Concernant la voie d’abord chirurgicale, la laparotomie xypho-pubienne reste la référence pour la chirurgie de cytoréduction des cancers de l’ovaire de stade avancé. Néanmoins, des données émergent dans la littérature scientifique pour proposer la voie d’abord mini-invasive (coelioscopique traditionnelle ou robot-assistée) pour intervenir dans certaines situations précises et pour des patientes sélectionnées. Dans l’étude rétrospective de Jorgensen et al., évaluant la chirurgie d’intervalle par voie mini-invasive à la laparotomie chez des patientes atteintes d’un cancer épithélial de l’ovaire avancé (stade IIIC-IV) après chimiothérapie néoadjuvante (7897 patientes), 25,6% ont bénéficié d’une voie mini-invasive, avec une augmentation de sa pratique entre 2013 et 2018. Après appariement, la survie globale médiane était de 46,7 mois (voie mini-invasive) contre 41 mois (laparotomie) [hazard ratio (HR) 0.86 (95%CI 0.79-0.94)]. La voie mini-invasive offrait une survie à 5 ans plus élevée (38,3 % versus 34,8 %), une mortalité postopératoire réduite, un séjour hospitalier plus court (3 versus 5 jours), moins de maladie résiduelle (23,9% versus 26,7%) et une complexité chirurgicale moindre. Dans cette étude, la voie mini-invasive apparaissait donc comme une alternative sûre et efficace à la laparotomie. Ces données sont rétrospectives et l’étude LANCE, en cours d’inclusion, devrait permettre de préciser la place de la chirurgie mini-invasive. Ce protocole correspond à un essai clinique international, prospectif, randomisé, multicentrique de phase III, conçu pour démontrer la non-infériorité de la voie mini-invasive. Les critères d’inclusion retenus sont les suivants : patientes atteintes d’un cancer de l’ovaire de stade IIIC ou IV, de haut grade, ayant présenté une réponse complète ou partielle après trois ou quatre cycles de chimiothérapie néoadjuvante, évaluée par imagerie et par la normalisation du marqueur CA-125. Le critère principal d’évaluation est la survie sans maladie. L’étude inclut un échantillon de 549 patientes. Les résultats de sécurité portants sur les 100 premières inclusions ont été publiés et sont encourageants (Rauh-Hain JA et al.). Il est prévu que des centres français puissent rejoindre cette étude dans les prochains mois.

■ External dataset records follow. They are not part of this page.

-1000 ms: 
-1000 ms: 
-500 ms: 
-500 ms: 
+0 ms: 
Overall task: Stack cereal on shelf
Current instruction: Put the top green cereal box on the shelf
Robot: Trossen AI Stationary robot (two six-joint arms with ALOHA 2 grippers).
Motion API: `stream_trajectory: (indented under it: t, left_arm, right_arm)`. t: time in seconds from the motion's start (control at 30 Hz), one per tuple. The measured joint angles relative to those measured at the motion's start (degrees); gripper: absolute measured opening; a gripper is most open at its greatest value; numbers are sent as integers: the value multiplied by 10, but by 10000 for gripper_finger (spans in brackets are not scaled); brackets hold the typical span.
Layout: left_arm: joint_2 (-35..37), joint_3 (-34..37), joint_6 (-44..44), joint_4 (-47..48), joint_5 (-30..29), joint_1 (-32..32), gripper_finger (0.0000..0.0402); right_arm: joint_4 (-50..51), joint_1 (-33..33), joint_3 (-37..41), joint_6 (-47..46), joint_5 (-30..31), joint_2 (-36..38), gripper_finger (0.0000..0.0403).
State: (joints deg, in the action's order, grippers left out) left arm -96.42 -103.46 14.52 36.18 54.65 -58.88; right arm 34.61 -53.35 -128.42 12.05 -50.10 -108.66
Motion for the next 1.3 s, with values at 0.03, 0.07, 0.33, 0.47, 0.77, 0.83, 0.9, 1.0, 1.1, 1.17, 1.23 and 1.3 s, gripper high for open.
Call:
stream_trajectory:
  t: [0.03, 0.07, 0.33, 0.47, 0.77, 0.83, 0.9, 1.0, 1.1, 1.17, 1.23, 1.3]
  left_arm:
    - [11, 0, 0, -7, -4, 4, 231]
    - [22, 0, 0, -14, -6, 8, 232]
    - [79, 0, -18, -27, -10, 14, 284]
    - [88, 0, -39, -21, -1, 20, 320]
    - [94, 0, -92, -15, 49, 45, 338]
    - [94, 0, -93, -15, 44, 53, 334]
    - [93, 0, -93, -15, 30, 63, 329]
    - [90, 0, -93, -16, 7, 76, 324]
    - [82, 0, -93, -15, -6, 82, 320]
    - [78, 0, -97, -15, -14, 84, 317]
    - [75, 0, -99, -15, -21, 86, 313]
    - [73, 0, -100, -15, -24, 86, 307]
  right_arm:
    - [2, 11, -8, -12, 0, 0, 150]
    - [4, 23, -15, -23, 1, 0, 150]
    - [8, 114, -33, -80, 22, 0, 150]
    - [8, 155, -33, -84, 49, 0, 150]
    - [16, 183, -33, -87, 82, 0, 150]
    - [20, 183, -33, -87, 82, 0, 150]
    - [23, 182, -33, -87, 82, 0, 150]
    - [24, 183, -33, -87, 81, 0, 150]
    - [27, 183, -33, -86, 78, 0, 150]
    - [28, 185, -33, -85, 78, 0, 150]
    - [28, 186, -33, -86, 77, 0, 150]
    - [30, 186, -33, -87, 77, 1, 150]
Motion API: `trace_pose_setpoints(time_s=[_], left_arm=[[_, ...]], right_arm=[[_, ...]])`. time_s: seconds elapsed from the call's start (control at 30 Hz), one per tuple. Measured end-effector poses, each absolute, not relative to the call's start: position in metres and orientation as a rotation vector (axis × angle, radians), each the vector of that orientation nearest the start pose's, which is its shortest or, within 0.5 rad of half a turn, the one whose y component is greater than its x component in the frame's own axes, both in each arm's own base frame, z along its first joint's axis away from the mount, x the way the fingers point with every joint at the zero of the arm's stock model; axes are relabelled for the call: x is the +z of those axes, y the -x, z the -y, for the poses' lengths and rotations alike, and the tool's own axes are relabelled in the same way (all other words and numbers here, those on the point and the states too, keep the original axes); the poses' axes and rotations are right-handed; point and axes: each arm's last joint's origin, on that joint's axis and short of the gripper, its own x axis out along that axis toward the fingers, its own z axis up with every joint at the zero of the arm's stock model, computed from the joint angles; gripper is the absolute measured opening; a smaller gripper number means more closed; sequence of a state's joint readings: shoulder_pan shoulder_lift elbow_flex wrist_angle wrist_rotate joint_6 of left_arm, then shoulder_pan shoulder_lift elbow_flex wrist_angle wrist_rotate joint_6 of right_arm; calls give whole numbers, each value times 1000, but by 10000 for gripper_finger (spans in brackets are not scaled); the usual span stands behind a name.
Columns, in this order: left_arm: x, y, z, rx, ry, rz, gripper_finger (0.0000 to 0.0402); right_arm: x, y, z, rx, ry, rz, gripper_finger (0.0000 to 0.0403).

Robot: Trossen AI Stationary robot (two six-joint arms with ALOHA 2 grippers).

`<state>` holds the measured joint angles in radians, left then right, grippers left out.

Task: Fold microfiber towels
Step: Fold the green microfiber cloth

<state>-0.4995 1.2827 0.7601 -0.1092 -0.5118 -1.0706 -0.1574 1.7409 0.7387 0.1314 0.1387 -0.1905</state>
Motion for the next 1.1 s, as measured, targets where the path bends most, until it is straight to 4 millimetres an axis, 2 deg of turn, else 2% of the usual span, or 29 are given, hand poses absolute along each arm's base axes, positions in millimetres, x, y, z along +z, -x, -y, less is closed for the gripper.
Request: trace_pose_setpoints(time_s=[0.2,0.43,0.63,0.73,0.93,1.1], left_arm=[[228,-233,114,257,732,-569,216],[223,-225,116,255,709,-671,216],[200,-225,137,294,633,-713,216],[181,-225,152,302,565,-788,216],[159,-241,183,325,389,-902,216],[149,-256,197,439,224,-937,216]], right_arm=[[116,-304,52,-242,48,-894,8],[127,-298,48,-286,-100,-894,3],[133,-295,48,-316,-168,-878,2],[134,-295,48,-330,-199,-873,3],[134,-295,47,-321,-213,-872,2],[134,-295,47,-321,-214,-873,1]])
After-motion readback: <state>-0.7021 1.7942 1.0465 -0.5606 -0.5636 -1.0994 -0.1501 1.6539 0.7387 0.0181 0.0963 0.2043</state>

Au total, la chirurgie des cancers de l’ovaire évolue, mais il est primordial que les résultats de ces innovations soient évalués dans le cadre d’essais cliniques, pour des patientes rigoureusement sélectionnées dans des centres experts, avec l’exigence, pour la chirurgie des cancers avancés de toujours respecter l’objectif d’une chirurgie de cytoréduction sans reliquat macroscopique en fin d’intervention.